Then again, Indigo didn't want to wear her PJs on the street either. She conceded and took the package with her to the bathroom, shooing out in frustration the caterpillars that nested in the bathroom. Indigo was really getting annoyed by the butterflies emerging from her body, especially when they acted like a hive. They turned the hot water, they used the soap to make bubbles float everywhere, and they organized everything on the counter. They lifted the towels, they brushed her hair…

"LEAVE ME ALONE!" She shouted at them. Red admirals chased them out of the bathroom, yet some took the opportunity of dressing Indigo in her new dress. "COME ON!"

"How adorable, they treat you like the queen of the beehive!" Alastor laughed.

"Yeah, I know the term!" Indigo got angry. "'Float like a butterfly, sting like a bee!' Right now, I want space! And I don't like being angry!"

Out of nowhere, Alastor twirled his microphone-headed staff. He slammed it down on the dark brown floor and the room darkened. Living shadows hissed from behind the furniture, scaring the butterflies into hiding. Some froze into place on the wall covered by glow-in-the-dark star and butterfly stickers, a few on the nightstand's lamp, and the list could go on with the insects blending on the curtains, bedsheets, and mobile. A good portion flew right into Indigo, morphing her dress's skirt into one of butterfly hindwings, framing her collar and sleeves with eyespots, and creating tiny sapphire butterfly ornaments on her flats' tips.

Indigo tried holding in the screams as the last butterfly disappeared and Alastor summoned the shadows away.

"Quite the spectacle with your minions, my dear!"

"Mister Alastor, I apologize in advance if I sound awful… but unless you happen to cry, hiccup, or explode tiny shadows that do things you don't want them to do or touch you in places you don't want them to touch you, I don't really want to hear how you find it entertaining…"

"Spectacle, dear, not entertainment!" Alastor walked over to her and brushed away a swallowtail that tried to hide in Indigo's hair. Even though she felt the tip of his claws as he fluffed her hair with his hands, Indigo was surprised that she wasn't annoyed by his action. "The spectacle is none other than your insects' peculiar devotion to you. They are like an army of extra arms connected to your spirit, and in your case, quite dependent on your emotions. It isn't entertaining, however, when the suffering is caused by unintentional brattiness!" Alastor snapped his fingers and the cloche hat landed in his hand. "Such great powers given to you upon death won't immediately be tamed on the first week, Indigo. If you desire to move forward and survive, you must find the right pace for control. It could be weeks, months, or even a year before you fully control it. Fail to control it properly and Hell will be merciless. Do you understand?"

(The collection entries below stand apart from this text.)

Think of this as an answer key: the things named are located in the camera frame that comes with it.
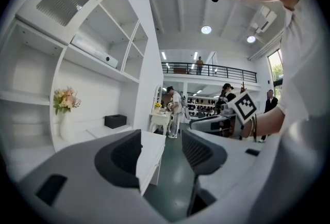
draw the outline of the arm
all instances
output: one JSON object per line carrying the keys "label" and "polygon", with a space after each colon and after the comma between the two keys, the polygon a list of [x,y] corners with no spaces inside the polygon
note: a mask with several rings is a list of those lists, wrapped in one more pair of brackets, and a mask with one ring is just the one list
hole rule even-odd
{"label": "arm", "polygon": [[[267,113],[257,116],[257,136],[279,132],[284,118],[285,115],[278,106]],[[244,126],[242,137],[247,138],[249,136],[251,127],[252,121],[250,120]]]}
{"label": "arm", "polygon": [[179,106],[179,102],[175,102],[171,107],[172,110],[176,109]]}

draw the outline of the tree
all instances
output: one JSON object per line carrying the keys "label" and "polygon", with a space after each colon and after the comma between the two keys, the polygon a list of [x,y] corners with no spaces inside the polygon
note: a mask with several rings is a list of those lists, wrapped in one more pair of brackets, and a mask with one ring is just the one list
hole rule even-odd
{"label": "tree", "polygon": [[272,73],[273,73],[274,81],[283,78],[283,66],[282,65],[273,66]]}

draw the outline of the woman in black
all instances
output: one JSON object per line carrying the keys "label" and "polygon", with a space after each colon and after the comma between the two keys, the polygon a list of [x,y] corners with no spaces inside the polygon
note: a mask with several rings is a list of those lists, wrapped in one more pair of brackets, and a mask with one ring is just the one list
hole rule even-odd
{"label": "woman in black", "polygon": [[220,114],[221,105],[227,104],[236,97],[236,95],[232,93],[232,89],[234,88],[229,83],[223,85],[219,100],[216,103],[217,114]]}
{"label": "woman in black", "polygon": [[[234,88],[228,83],[224,84],[224,86],[222,87],[221,95],[216,103],[217,114],[220,114],[221,105],[227,104],[236,97],[236,95],[232,93],[232,89]],[[228,120],[221,121],[220,127],[223,129],[223,137],[231,137],[235,127],[235,117],[231,117]]]}

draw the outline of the black cap
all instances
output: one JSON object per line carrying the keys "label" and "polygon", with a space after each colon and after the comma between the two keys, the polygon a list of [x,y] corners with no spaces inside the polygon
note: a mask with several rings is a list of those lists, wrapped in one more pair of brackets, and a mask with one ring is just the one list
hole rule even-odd
{"label": "black cap", "polygon": [[231,89],[234,89],[232,86],[231,86],[231,84],[229,84],[229,83],[225,83],[224,85],[223,85],[223,87],[222,87],[222,89],[227,89],[227,88],[231,88]]}
{"label": "black cap", "polygon": [[167,93],[169,93],[171,90],[174,90],[173,86],[169,86],[168,88],[166,88]]}

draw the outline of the man in white shirt
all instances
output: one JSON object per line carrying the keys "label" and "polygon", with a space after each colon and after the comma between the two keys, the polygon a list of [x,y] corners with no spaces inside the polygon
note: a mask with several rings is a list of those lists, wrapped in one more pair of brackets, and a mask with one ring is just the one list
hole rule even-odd
{"label": "man in white shirt", "polygon": [[[330,34],[316,0],[261,1],[280,1],[286,11],[280,47],[285,75],[278,105],[257,117],[257,136],[283,132],[296,121],[321,116],[330,104],[327,82]],[[250,136],[251,128],[250,121],[242,136]]]}
{"label": "man in white shirt", "polygon": [[173,111],[173,120],[169,138],[177,138],[182,115],[181,95],[178,92],[174,91],[173,86],[169,86],[167,88],[167,93],[173,99],[173,105],[171,107],[171,111]]}

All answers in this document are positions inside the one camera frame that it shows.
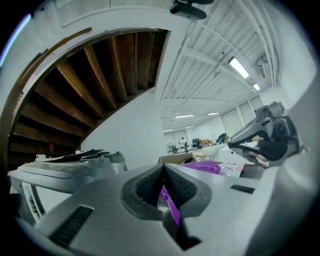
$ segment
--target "spiral staircase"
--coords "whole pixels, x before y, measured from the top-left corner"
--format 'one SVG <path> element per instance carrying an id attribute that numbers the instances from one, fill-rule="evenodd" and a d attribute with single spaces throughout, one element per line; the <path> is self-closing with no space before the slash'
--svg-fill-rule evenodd
<path id="1" fill-rule="evenodd" d="M 102 122 L 155 86 L 167 31 L 124 33 L 78 47 L 32 87 L 16 109 L 8 170 L 36 154 L 69 155 Z"/>

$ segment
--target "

Indigo nodded. His words made sense to her. What didn't make sense to her, however, was her sudden vision flip. In a matter of seconds, Alastor's regular form seemed to change. It was like he was glowing in the dark… Or more specifically, the strange rainbow colors emitting out of him. Orange, yellow, and red glowed from his heart's area like a raging fire while green, blue, pink, and purple dimly appeared near his liver. The presence of purple, probably smaller than plankton near Alastor's liver, suddenly growled in frustration.

Not enough.

Indigo blinked in startlement. Alastor seemed to be his regular self.

"Is everything alright, dear?" Alastor tilted his head.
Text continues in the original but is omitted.